Cast in jaws. All of the catalog references I have show the lines for bolt in...

The screw is a meatball, (expected per the catalogs) but the retainer is the split ring that came when Reed started doing the ft nose screws... :headscrat

the split nut came about in the late 30's. the flat nose hockey pucks didn't come out until very late 40's. there are literally thousands of split nut meatball R series in this thread alone... Every A and R model has a split nut spindle... I believe R stood for Revised.

No reed made craftsman has ever surfaced with replacable jaws. Reed didn't do this until the mid 60's and was only on the C series and 400 series.


Speaking of Craftsman vises and specifically who made the 519x series for Sears...
(Reed or Columbian?)

I realize that there is an entire thread dedicated to this question but this thread gets 100x as much action.


Here is an example of a vise (not mine) with the crown badge similar to the heritage badge and a nose and handle ends and overall shape very similar to the rather unique 519x series but bearing a series number starting with 506 which we all agree identifies it as made by Columbian.
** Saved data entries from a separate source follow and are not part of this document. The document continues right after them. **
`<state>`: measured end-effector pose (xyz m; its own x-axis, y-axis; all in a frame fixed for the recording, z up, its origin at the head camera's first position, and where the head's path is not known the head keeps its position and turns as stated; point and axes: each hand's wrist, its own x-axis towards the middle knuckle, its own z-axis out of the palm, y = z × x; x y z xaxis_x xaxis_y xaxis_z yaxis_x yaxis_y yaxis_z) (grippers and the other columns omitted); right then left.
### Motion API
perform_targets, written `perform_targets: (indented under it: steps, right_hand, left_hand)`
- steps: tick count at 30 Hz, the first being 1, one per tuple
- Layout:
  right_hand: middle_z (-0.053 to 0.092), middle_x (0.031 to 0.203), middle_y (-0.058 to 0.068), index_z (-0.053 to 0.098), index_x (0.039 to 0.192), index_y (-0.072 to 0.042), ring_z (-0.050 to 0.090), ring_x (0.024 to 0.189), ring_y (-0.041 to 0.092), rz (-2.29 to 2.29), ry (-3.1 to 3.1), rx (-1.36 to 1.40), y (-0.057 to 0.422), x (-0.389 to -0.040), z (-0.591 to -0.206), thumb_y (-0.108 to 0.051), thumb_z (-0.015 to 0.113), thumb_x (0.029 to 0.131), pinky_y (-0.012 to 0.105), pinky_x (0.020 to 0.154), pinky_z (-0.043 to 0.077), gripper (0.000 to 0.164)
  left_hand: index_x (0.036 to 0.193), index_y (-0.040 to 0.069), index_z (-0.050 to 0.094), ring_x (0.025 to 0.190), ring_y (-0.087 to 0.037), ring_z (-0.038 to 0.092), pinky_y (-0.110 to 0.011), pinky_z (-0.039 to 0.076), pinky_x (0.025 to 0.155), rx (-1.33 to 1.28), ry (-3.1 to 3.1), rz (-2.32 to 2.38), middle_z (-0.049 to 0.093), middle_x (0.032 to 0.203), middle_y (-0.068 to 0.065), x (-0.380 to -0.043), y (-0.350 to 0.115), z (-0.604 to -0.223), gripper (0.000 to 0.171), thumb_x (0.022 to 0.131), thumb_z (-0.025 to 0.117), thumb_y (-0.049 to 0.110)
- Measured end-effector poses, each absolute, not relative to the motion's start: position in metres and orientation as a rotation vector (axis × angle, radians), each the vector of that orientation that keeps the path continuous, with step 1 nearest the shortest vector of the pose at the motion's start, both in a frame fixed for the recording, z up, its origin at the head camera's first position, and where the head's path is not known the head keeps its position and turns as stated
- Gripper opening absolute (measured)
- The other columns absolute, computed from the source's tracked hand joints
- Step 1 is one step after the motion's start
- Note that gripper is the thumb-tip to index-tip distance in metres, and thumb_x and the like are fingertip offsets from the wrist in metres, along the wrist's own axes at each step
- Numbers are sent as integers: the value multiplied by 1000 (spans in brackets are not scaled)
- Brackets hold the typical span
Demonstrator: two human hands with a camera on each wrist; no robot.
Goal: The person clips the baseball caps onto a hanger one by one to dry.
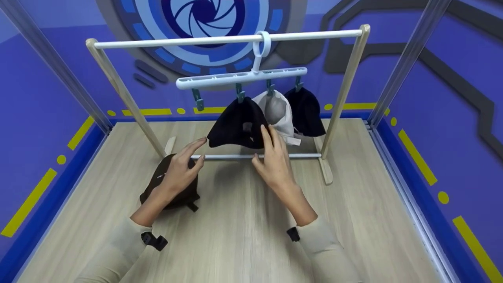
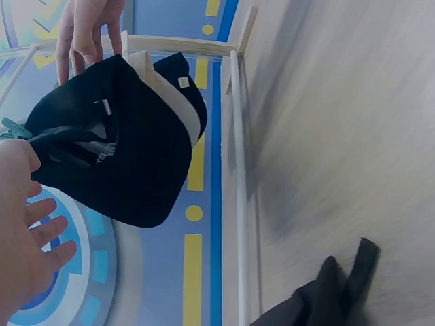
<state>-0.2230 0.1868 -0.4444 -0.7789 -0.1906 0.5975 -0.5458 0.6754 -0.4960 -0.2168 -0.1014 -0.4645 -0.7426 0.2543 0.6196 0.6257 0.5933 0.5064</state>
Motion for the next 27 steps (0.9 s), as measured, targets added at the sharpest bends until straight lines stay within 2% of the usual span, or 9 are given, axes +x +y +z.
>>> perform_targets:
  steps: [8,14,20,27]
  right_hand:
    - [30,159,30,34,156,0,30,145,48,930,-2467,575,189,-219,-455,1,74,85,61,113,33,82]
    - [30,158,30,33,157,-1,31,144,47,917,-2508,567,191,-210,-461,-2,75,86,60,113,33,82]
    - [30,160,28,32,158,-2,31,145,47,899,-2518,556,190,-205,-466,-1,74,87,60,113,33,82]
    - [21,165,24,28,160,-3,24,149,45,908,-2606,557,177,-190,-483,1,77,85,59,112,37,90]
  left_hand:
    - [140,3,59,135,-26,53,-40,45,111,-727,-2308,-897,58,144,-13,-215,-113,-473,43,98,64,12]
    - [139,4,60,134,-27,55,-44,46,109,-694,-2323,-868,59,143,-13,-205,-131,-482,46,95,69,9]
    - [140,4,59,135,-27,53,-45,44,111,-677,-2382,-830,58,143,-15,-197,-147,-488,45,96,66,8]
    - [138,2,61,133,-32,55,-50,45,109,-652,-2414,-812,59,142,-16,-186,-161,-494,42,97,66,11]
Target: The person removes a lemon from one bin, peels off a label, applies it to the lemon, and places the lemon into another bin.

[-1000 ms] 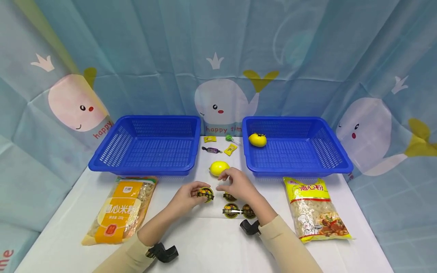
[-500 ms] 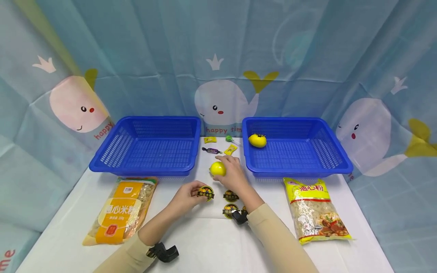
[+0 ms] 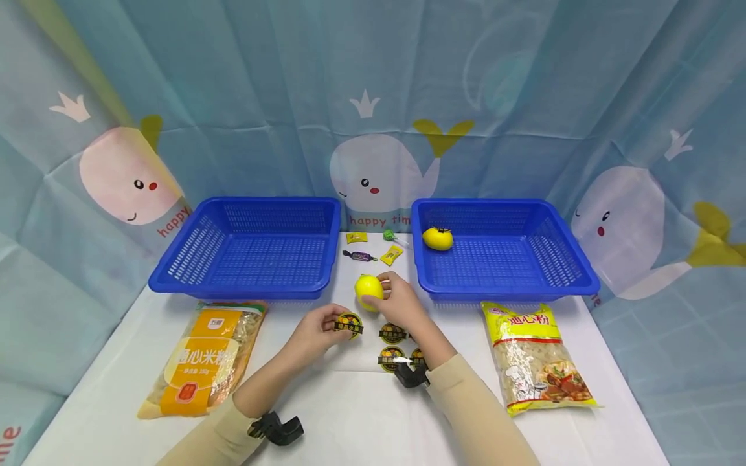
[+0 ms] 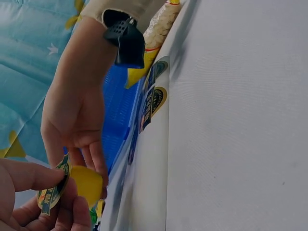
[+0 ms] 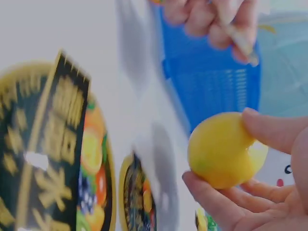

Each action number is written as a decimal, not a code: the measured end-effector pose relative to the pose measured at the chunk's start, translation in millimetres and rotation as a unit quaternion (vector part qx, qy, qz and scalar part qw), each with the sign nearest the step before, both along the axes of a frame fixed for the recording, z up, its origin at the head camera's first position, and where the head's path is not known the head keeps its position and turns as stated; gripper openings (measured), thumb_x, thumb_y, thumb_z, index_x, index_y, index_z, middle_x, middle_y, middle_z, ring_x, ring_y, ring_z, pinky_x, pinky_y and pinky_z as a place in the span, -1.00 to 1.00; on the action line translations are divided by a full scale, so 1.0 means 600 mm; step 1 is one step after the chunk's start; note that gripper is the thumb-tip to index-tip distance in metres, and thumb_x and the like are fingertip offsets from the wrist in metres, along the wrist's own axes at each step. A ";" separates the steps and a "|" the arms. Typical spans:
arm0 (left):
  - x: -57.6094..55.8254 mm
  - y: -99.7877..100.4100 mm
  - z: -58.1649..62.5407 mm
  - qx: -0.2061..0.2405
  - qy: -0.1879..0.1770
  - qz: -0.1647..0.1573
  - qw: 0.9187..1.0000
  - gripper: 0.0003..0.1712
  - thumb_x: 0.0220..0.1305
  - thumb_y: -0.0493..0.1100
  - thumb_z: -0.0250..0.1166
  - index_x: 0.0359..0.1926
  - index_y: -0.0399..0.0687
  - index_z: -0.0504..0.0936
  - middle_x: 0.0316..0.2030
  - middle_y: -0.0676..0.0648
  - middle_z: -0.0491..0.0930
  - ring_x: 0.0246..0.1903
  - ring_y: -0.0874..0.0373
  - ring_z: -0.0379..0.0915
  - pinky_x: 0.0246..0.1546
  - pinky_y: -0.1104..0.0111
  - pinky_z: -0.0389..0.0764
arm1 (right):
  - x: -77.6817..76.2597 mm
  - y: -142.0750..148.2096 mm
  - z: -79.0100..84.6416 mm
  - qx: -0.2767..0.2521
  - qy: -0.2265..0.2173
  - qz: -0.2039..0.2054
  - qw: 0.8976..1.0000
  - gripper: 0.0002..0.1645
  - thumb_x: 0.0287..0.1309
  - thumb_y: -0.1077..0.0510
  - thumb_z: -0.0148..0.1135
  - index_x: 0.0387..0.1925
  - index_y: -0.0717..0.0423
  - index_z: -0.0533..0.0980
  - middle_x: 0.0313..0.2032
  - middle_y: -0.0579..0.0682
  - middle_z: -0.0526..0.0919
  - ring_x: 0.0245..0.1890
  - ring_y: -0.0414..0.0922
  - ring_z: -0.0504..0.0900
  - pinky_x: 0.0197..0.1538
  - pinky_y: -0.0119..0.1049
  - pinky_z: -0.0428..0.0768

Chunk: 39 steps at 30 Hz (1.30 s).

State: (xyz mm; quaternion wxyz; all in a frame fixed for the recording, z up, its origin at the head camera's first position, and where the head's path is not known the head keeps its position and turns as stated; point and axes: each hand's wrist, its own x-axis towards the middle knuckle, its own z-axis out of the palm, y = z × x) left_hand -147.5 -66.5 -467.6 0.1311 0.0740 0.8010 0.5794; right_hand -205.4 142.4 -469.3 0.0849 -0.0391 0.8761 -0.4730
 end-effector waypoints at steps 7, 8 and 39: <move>-0.001 0.000 0.002 0.021 0.012 0.021 0.999 -0.66 0.18 -0.25 0.46 -0.02 -0.22 0.65 -0.21 -0.13 0.71 -0.28 0.16 0.60 -0.26 0.42 0.65 | 0.038 0.016 0.011 -0.120 -0.044 0.037 0.991 -0.11 0.18 0.00 0.46 0.48 -0.12 0.26 0.24 0.21 0.49 0.10 0.13 0.64 0.03 -0.04 0.71; -0.002 0.000 0.003 0.023 0.015 0.026 0.999 -0.67 0.19 -0.24 0.46 -0.04 -0.21 0.66 -0.22 -0.13 0.71 -0.29 0.16 0.61 -0.26 0.43 0.64 | 0.043 0.018 0.012 -0.131 -0.049 0.047 0.989 -0.15 0.20 0.01 0.44 0.47 -0.10 0.29 0.23 0.20 0.49 0.09 0.11 0.65 0.01 -0.06 0.72; 0.002 0.013 0.006 0.110 0.013 0.042 0.993 -0.73 0.30 -0.22 0.40 -0.04 -0.26 0.64 -0.20 -0.18 0.70 -0.23 0.10 0.68 -0.16 0.43 0.71 | 0.095 0.029 0.013 -0.174 -0.064 0.121 0.975 -0.15 0.33 0.00 0.33 0.49 0.19 0.19 0.37 0.26 0.37 0.20 0.11 0.60 0.11 -0.18 0.68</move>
Compare with the pic of my 5195

Hmmmmmm????????

.

have you have owned either of these? if you have, you'd notice the 519X series is about twice the weight. There is zero resemblance to a columbian and 519x series once you have them side by side. one is ductile iron and one is cast iron. the machined grooves on the spindle and the lock handles are the only similar resembling things. the tapered ends on the columbian made craftsman's were forged on. the 519x had them peened on.

the crown badged cmans were columbian made. later ones were also japan made.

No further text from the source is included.